EXERCISE GOAL: In the records below, find the line containing "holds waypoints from" and the line containing "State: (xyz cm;"; please repeat exactly the lines from one to the other, both included, and nothing more.

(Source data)
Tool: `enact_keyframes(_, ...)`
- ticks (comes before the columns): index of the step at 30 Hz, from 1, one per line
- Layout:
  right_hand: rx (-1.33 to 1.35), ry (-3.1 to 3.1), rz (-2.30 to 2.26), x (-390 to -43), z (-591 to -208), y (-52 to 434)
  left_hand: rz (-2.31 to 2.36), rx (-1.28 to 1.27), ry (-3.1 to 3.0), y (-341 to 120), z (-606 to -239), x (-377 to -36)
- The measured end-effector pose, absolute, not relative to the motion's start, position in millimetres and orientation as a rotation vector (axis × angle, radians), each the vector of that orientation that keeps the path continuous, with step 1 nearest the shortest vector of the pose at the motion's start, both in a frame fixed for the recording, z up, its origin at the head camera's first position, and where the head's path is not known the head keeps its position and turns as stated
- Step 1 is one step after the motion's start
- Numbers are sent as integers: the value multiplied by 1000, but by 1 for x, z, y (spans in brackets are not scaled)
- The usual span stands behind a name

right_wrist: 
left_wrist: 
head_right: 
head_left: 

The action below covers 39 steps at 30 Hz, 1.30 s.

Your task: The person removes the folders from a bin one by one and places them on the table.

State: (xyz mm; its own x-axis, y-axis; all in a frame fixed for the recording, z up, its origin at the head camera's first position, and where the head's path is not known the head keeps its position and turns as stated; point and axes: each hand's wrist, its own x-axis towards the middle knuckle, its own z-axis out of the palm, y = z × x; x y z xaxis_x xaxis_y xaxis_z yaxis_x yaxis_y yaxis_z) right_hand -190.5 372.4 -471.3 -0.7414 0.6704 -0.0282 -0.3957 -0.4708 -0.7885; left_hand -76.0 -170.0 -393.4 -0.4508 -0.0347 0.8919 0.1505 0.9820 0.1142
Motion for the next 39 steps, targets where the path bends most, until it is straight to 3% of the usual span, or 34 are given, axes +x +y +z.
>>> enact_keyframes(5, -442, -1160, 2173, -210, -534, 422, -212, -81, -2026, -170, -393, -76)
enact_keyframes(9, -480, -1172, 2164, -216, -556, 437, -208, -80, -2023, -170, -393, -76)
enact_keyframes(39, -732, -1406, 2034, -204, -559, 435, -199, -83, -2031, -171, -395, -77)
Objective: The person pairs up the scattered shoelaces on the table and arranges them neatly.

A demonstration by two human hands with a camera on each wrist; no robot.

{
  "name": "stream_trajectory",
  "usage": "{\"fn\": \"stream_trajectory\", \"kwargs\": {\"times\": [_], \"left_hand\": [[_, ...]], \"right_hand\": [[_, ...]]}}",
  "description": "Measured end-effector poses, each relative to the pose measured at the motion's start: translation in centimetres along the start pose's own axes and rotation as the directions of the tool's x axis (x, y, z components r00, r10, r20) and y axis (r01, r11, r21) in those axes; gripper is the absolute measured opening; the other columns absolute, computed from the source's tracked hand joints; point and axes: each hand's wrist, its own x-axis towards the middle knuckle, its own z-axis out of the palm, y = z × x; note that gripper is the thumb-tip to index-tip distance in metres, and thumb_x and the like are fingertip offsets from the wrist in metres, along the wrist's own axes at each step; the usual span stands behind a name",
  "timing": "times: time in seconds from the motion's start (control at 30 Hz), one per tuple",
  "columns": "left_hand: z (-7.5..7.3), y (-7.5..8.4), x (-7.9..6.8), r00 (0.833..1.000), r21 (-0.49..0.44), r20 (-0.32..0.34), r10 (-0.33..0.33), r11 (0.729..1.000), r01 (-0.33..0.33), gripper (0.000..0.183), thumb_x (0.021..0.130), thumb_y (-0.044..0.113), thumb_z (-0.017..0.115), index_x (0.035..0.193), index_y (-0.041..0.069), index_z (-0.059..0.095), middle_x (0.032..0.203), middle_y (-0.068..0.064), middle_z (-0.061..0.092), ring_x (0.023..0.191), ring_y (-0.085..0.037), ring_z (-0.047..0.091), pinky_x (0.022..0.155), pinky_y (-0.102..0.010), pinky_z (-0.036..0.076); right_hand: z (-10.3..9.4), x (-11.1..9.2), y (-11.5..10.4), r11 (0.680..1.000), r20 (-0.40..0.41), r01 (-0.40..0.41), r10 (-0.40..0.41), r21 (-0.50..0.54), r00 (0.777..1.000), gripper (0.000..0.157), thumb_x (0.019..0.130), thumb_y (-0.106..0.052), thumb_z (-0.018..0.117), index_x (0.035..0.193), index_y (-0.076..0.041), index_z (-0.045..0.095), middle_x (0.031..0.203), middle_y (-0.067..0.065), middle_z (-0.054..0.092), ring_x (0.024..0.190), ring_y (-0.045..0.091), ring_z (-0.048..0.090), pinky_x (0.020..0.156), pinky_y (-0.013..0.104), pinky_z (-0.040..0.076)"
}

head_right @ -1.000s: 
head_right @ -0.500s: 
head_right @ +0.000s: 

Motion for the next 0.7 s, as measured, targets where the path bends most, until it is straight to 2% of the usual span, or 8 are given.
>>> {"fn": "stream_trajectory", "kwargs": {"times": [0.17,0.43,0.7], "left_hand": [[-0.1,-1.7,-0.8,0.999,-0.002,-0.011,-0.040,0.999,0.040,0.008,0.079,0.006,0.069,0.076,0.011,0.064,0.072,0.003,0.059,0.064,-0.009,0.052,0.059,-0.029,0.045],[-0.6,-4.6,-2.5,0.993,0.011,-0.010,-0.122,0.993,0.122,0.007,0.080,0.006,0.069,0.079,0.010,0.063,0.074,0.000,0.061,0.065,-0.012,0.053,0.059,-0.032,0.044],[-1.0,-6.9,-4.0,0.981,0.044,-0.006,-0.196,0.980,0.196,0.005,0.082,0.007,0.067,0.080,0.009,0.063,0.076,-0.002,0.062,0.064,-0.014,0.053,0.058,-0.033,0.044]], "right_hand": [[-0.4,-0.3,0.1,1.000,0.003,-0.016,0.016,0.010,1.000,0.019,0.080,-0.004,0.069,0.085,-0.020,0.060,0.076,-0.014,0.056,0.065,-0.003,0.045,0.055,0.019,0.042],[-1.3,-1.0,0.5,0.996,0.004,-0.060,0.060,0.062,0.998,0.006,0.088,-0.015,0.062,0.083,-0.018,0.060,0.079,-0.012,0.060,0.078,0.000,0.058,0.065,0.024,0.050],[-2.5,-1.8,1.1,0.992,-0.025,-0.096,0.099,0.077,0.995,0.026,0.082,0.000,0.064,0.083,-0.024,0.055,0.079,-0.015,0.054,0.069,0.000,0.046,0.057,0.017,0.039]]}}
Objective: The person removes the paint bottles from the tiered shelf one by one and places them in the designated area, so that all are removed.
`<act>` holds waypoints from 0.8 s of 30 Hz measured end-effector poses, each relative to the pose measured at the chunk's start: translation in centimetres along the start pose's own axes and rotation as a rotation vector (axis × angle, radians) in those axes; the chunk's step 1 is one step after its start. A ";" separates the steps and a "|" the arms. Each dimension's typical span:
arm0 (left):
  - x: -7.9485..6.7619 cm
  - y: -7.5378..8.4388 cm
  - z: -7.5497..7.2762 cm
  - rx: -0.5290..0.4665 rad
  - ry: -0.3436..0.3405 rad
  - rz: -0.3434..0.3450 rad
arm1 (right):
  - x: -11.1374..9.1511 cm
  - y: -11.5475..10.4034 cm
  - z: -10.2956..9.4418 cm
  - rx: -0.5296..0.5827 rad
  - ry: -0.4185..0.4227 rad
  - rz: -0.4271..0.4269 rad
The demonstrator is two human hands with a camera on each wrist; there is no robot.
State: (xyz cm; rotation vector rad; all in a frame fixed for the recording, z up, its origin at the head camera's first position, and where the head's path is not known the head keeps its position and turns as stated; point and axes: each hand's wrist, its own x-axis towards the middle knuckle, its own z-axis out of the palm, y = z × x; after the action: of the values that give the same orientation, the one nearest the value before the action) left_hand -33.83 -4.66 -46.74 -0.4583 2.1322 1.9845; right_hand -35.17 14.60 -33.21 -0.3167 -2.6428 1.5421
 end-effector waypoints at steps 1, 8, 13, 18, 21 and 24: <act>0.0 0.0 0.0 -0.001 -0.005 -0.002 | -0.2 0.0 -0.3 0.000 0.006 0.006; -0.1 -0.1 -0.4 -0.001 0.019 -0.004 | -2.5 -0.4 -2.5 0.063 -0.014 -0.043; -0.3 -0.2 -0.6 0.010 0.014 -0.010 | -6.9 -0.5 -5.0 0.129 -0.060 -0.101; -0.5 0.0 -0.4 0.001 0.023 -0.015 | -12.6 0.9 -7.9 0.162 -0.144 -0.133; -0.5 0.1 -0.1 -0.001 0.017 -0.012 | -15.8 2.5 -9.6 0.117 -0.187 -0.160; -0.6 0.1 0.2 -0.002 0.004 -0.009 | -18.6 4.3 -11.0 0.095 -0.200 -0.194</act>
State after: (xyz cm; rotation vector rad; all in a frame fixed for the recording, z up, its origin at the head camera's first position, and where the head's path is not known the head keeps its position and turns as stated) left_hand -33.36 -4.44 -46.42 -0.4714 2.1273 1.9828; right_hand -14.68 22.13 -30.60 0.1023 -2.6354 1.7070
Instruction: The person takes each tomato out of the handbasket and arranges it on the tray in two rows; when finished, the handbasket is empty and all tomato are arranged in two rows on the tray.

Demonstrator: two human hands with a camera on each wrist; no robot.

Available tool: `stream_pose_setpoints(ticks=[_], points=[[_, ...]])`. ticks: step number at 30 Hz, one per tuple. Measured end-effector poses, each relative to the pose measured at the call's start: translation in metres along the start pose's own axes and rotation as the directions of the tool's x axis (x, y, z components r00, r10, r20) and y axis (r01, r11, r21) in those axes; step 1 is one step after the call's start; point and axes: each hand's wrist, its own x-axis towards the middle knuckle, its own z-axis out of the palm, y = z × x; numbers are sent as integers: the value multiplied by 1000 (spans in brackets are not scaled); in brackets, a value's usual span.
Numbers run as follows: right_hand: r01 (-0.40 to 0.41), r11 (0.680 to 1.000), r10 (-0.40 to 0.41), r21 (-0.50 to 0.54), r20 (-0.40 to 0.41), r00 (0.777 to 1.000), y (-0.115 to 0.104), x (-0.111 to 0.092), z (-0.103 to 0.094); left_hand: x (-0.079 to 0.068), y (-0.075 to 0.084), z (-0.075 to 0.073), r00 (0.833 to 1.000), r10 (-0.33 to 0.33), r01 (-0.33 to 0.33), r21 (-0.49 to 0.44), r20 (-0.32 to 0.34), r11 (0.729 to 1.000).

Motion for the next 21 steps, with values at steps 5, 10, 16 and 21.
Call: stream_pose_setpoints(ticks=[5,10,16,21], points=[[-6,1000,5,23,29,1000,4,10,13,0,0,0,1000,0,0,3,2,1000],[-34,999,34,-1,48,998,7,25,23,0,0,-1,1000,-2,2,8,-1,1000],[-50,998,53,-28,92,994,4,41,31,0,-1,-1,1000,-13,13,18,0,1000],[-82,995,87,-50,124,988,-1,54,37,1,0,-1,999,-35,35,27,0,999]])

ANSWER FOR THIS EXERCISE:
`<act>` holds waypoints from 0.8 s of 30 Hz measured end-effector poses, each relative to the pose measured at the chunk's start: translation in centimetres along the start pose's own axes and rotation as a rotation vector (axis × angle, radians) in those axes; the chunk's step 1 is one step after its start. A ";" separates the steps and a "|" the arms. Each dimension's typical span:
arm0 (left):
  - x: -7.9485..6.7619 cm
  - y: -7.5378..8.4388 cm
  - z: -7.5497..7.2762 cm
  - rx: -0.5290..0.4665 rad
  - ry: -0.3436..0.3405 rad
  - rz: -0.3434..0.3450 rad
arm1 (right):
  - x: -11.1374..9.1511 cm
  - y: -11.5475..10.4034 cm
  - z: -10.2956..9.4418 cm
  - rx: -0.5296..0.5827 rad
  - ry: -0.4185..0.4227 rad
  - rz: -0.4271..0.4269 rad
The demonstrator is two human hands with a camera on each wrist; there is no robot.
State: (xyz cm; rotation vector rad; all in a frame fixed for the recording, z up, its origin at the head camera's first position, and where the head's path is not known the head keeps its position and turns as stated; point and axes: each hand's wrist, its own x-axis towards the middle knuckle, its own z-axis out of the palm, y = z × x; after the action: of the values that give the same orientation, the one nearest the value before the action) left_hand -33.83 -4.66 -46.74 -0.4583 2.1322 1.9845; right_hand -35.17 14.60 -33.21 -0.3167 -2.6428 1.5421

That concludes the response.